- [Task goal]
Return exactly the lines of the records below, starting at the line that contains "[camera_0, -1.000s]" and ending at the line that contains "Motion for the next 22", with both of those lines kept.

[Saved entries]
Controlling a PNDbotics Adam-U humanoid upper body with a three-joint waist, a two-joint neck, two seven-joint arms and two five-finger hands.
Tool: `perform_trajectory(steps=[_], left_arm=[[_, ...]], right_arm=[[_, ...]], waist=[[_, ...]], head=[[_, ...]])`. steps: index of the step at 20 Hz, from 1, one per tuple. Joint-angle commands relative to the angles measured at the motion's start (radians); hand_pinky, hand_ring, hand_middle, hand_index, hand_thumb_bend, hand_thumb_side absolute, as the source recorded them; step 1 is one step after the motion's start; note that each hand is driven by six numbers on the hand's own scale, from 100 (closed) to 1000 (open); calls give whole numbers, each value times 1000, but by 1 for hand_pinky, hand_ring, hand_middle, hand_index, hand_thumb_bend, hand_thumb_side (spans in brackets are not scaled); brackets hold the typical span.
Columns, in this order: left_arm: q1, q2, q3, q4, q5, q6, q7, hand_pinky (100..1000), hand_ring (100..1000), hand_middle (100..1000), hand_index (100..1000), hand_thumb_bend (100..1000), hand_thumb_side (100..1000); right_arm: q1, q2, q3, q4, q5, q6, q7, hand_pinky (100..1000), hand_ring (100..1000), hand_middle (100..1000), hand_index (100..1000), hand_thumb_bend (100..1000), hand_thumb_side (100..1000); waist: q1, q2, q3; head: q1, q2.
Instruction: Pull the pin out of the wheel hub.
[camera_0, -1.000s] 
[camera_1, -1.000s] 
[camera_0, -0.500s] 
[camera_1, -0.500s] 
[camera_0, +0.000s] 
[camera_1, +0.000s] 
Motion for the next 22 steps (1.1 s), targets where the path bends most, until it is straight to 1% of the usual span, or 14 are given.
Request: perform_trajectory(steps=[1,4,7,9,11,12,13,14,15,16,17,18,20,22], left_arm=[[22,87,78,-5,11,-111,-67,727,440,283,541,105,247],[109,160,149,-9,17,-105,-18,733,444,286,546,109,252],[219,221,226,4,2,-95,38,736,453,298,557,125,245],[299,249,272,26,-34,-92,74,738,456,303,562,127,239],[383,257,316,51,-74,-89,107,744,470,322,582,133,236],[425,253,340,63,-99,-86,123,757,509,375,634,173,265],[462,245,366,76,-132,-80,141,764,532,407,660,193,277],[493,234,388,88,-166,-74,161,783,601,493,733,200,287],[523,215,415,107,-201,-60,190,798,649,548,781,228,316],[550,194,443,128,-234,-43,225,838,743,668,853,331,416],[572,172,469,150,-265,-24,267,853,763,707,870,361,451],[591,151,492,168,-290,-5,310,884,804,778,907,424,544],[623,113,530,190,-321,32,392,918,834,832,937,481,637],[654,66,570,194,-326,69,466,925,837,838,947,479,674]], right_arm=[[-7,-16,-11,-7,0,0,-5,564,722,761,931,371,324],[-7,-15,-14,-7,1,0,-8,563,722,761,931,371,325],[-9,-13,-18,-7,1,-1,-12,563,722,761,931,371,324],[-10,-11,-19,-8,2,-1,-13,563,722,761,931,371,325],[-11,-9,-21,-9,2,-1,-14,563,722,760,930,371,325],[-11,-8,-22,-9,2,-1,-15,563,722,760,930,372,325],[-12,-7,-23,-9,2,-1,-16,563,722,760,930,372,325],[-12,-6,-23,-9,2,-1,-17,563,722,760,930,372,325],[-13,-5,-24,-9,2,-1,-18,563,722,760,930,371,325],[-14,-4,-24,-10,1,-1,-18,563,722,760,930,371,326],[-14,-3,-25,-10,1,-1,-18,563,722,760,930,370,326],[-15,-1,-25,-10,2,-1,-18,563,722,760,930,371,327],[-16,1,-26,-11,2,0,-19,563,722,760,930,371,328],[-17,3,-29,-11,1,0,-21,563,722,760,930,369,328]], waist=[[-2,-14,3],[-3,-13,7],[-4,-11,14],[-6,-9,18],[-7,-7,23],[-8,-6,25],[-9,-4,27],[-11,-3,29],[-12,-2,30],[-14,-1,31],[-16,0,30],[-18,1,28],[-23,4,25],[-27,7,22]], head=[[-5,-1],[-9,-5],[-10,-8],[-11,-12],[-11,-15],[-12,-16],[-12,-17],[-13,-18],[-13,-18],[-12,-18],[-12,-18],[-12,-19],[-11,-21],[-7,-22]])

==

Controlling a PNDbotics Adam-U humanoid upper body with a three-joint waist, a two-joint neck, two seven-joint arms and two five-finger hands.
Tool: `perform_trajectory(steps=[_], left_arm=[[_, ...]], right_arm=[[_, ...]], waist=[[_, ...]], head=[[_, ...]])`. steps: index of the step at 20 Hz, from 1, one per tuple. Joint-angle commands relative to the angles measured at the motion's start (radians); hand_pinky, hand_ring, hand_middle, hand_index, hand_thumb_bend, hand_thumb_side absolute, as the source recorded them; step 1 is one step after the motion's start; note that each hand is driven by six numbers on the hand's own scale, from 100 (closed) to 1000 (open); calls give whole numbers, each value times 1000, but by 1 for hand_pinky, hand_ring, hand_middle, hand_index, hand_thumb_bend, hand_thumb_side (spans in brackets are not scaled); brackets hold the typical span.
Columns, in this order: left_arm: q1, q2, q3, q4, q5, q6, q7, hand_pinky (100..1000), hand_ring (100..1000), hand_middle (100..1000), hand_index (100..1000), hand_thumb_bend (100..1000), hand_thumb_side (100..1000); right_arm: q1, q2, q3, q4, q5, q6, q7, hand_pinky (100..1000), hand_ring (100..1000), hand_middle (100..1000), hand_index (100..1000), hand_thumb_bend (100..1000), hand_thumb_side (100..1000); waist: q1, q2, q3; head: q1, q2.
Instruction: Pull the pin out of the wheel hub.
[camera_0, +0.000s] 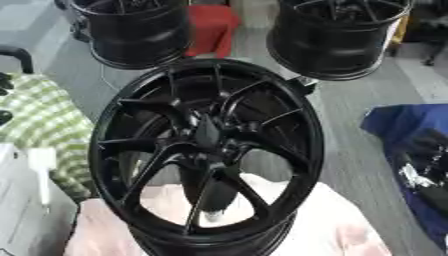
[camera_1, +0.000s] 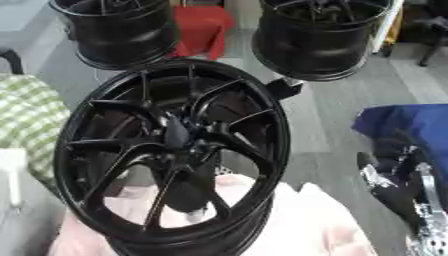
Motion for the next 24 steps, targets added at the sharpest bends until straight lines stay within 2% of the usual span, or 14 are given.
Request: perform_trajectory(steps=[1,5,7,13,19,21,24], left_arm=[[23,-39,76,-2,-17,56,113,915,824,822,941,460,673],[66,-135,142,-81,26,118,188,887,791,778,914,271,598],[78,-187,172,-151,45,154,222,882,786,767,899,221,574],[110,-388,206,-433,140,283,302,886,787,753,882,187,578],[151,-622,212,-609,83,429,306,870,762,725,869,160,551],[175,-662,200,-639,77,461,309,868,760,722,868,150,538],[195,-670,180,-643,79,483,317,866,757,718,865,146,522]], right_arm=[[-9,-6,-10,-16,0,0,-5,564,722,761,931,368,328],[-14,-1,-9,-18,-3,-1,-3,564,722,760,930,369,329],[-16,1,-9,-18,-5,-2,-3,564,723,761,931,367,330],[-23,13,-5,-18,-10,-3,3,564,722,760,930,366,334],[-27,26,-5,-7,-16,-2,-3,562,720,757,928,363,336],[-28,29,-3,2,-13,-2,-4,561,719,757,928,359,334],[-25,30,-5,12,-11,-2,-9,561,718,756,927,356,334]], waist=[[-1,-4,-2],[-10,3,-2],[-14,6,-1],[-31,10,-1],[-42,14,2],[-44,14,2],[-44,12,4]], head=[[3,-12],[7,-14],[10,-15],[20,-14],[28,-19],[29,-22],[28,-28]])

- [Result of this task]
[camera_0, -1.000s] 
[camera_1, -1.000s] 
[camera_0, -0.500s] 
[camera_1, -0.500s] 
[camera_0, +0.000s] 
[camera_1, +0.000s] 
Motion for the next 22 steps (1.1 s), targets where the path bends most, until it is straight to 1% of the usual span, or 14 are given.

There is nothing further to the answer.